Zeek can write the same log stream in multiple formats simultaneously. If you need JSON for your SIEM and TSV for long-term archives, you’re in luck: a few lines of code handles both.

There are several reasons one might want two log formats simultaneously. For example, you could log TSV files to disk for long-term archiving, and send off json-logs to your SIEM platform that only keeps a couple of months of data accessible.

This topic comes up regularly in our community. There are already two packages that handle it [1], [2], but if your setup has specific requirements or you just want to understand what’s happening under the hood, a few lines of code handles it directly.

How Does Zeek Logging Work?

Zeek logging is built around two abstractions: log streams and log filters.

To create a new Zeek log file inside of Zeek, first create a Log Stream. If you have seen a Zeek script that writes to a log file, you probably have seen a line that looks like:

Log::write(Foo::LOG, rec);

This sends the information of the record to the Foo::LOG log stream.

A log stream can have one or several Log Filters attached to it that define what information gets written out, how, and to where. When you create a Log Stream, a default filter is created that writes the information to a file.

You can easily add additional log filters to a log stream and write all (or a subset) of the information to a different file, in a different format. Here’s how.

Adding a Second Log Filter

To log conn.log in JSON in addition to TSV, copy the default filter, change the log writer to the ASCII writer with JSON enabled, and add it as a new filter:

event zeek_init()
    {
    local filter = copy(Log::get_filter(Conn::LOG, "default"));
    filter$name = "json"; # the filter needs a different name
    filter$path = "conn.json";
    filter$writer = Log::WRITER_ASCII;
    filter$config["use_json"] = "T";
    
    Log::add_filter(Conn::LOG, filter);
    }

Once this is in place, Zeek will write two files: conn.log in TSV format and conn.json in JSON format.

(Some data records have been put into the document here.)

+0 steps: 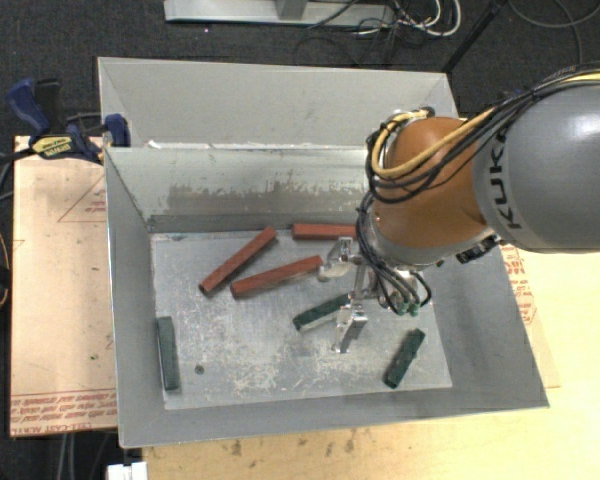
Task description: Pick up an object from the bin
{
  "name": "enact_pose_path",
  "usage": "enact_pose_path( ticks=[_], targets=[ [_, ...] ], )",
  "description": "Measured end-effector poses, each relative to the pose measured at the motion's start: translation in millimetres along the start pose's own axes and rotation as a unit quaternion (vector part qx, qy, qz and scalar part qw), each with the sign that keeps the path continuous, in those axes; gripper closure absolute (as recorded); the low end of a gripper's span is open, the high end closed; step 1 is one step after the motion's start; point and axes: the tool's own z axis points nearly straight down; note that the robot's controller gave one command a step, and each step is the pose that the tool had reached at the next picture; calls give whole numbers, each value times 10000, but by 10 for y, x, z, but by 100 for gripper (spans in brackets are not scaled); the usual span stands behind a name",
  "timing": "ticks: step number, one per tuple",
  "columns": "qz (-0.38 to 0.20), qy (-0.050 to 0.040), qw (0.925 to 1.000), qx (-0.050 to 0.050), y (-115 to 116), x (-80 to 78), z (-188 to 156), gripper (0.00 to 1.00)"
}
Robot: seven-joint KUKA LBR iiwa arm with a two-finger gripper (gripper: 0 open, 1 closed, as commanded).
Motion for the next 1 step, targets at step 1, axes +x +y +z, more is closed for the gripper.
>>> enact_pose_path(
  ticks=[1],
  targets=[
    [-956, -89, 9954, -10, 70, -180, 716, 100]
  ],
)
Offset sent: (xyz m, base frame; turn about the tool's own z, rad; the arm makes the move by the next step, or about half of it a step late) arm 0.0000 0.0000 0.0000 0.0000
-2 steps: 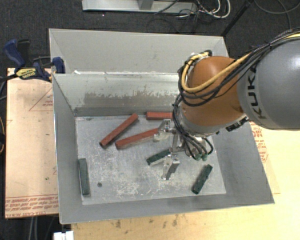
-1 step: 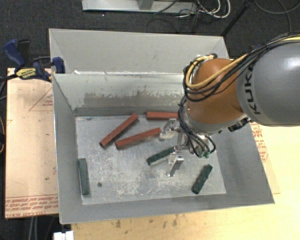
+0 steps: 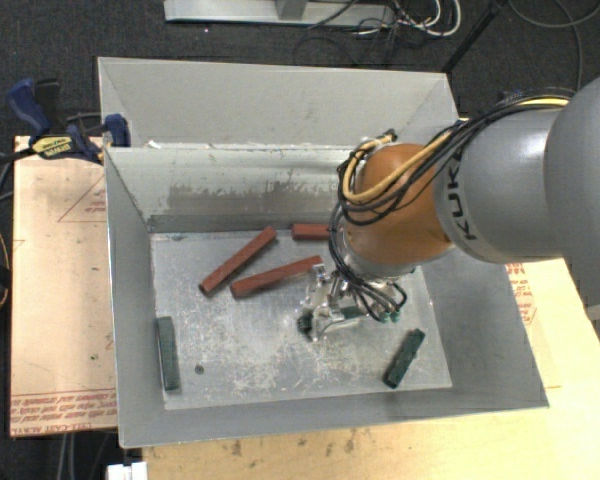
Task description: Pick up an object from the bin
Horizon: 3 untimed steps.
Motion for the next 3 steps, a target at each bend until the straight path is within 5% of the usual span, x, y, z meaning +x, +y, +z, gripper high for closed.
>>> enact_pose_path(
  ticks=[1, 2, 3],
  targets=[
    [0, 0, 10000, -1, 0, 0, 0, 100],
    [384, 80, 9992, 1, 184, 181, -1160, 100],
    [387, 81, 9992, 2, 183, 182, -1160, 100]
  ],
)
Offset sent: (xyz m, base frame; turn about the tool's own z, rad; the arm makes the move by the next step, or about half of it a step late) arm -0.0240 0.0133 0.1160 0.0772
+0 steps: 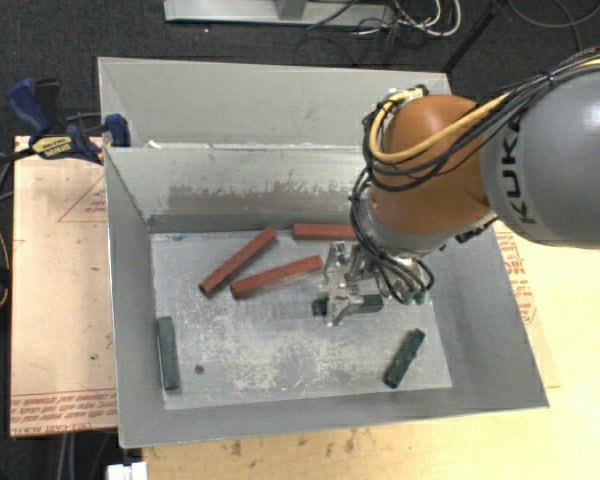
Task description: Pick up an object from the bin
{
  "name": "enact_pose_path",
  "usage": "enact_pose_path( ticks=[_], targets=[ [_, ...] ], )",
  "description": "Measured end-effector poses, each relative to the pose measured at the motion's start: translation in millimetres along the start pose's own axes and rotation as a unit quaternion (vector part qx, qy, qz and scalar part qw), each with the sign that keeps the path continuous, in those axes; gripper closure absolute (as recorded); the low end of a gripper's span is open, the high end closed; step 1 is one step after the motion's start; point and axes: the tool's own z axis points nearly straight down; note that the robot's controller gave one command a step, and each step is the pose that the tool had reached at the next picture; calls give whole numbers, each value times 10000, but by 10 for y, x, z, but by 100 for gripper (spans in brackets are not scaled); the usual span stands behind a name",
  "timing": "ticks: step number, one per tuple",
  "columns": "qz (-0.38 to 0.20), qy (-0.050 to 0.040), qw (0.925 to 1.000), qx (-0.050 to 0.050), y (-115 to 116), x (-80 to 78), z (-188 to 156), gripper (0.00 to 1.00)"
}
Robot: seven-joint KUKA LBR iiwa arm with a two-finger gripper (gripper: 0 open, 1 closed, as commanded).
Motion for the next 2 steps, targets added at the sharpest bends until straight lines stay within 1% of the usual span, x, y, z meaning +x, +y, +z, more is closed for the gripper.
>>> enact_pose_path(
  ticks=[1, 2],
  targets=[
    [-3184, -13, 9480, 9, -684, 271, -1198, 100],
    [-3188, -9, 9478, 4, -678, 272, -1194, 100]
  ],
)
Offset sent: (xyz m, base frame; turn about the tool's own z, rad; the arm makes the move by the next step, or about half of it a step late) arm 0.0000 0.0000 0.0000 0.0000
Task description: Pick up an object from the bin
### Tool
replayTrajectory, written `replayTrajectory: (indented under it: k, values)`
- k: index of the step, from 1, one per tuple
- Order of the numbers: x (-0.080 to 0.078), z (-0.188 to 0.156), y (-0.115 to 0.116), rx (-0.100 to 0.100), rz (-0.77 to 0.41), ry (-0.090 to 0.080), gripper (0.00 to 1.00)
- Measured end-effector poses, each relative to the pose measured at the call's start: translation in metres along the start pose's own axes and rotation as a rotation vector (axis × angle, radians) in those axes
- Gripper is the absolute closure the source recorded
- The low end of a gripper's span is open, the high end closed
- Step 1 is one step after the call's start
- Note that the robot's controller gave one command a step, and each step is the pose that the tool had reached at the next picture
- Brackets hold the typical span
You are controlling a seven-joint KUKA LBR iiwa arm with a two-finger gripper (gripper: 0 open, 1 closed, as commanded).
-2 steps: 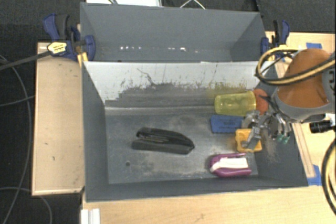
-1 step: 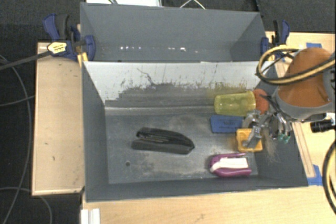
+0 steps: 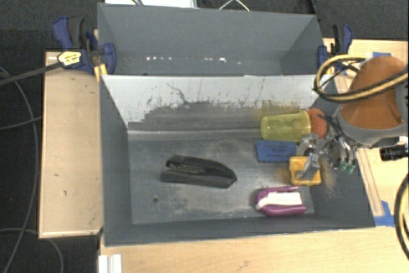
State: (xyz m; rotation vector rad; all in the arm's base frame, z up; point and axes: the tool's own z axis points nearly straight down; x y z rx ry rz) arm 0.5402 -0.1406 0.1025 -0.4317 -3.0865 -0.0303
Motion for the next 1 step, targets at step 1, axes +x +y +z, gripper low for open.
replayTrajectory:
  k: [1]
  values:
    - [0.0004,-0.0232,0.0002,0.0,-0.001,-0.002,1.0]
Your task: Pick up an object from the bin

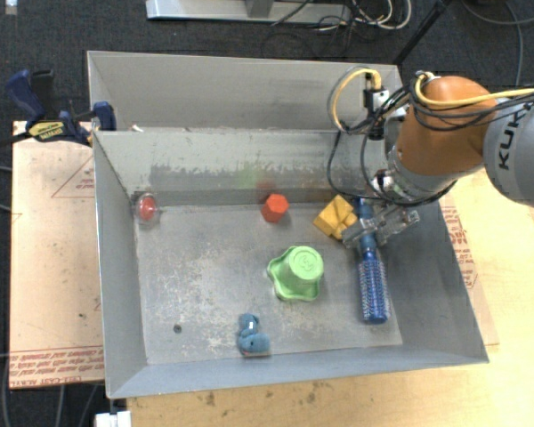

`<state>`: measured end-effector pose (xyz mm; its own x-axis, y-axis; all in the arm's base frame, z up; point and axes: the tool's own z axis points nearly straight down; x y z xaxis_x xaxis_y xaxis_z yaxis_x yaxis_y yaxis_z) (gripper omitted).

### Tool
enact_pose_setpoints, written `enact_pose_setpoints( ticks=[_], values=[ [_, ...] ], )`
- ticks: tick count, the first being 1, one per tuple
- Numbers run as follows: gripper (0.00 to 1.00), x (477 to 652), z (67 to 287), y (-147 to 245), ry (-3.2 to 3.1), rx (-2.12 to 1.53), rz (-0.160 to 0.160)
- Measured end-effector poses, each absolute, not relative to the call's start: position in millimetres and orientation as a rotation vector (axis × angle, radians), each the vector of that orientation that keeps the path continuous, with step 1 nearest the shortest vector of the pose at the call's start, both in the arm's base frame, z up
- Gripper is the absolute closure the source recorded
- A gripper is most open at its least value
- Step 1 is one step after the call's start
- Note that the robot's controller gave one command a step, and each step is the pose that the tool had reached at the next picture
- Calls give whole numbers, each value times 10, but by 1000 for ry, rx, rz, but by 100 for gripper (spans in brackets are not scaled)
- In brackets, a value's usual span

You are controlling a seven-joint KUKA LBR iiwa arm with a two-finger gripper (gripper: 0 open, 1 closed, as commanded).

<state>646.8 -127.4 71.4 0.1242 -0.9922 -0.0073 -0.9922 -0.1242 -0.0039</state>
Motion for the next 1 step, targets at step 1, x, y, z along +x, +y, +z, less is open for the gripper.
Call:
enact_pose_setpoints(
  ticks=[1],
  values=[
    [100,6473,714,-1242,2070,-2345,9]
  ],
)
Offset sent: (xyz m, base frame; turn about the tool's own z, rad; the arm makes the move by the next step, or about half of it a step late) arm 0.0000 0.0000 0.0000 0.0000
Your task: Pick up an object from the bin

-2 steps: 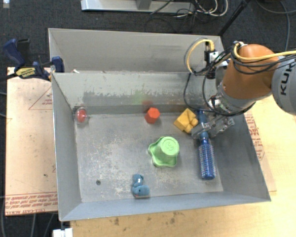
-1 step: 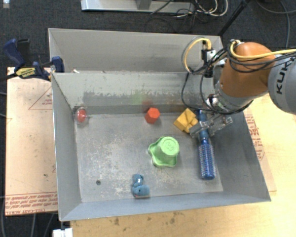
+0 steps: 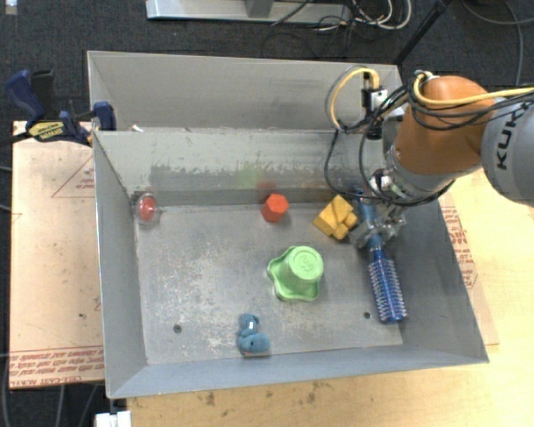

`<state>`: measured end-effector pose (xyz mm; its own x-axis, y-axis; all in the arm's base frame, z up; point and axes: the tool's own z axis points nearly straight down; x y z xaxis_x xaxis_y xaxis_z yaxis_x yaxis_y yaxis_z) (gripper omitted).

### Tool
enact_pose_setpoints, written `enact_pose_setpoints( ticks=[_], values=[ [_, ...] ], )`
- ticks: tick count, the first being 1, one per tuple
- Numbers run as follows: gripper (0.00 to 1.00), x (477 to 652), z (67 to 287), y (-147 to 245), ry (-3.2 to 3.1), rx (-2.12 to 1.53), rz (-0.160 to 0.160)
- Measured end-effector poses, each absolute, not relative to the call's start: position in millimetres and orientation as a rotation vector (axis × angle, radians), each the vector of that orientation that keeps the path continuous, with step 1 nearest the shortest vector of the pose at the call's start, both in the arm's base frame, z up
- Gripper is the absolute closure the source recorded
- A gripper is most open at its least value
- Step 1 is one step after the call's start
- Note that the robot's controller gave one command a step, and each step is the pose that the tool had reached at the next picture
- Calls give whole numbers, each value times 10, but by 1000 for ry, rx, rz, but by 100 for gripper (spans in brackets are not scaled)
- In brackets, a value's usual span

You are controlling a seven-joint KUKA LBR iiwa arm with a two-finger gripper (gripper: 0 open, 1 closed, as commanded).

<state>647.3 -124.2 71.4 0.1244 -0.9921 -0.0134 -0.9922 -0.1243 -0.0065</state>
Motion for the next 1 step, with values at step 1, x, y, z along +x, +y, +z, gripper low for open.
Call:
enact_pose_setpoints(
  ticks=[1],
  values=[
    [100,6294,1605,-1345,1220,-2888,-1]
  ],
)
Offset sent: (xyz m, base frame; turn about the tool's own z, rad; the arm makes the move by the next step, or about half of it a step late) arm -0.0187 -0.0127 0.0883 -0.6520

Note that you have to copy the filter that you get from Log::get_filter – otherwise you end up editing the existing default filter ☺

Community Contribution

This also is an example of how community questions turn into project improvements: Someone recently asked about writing logs in multiple formats in the Zeek Slack workspace and ended up contributing a PR to one of the packages above to add a feature he was missing.

Wrapping Up

The Zeek logging framework is very flexible and you can customize nearly any aspect of Zeek logs with only a couple of lines of code. Log filters let you rename fields, exclude fields, change log rotation, set filter-specific field name maps, and more. It’s even possible to have dynamic logfile names, automatically creating a differently named logfile for each hostname, for example.

Once you understand how log filters work, the framework opens up considerably. The logging framework documentation covers most of the features and is surprisingly short.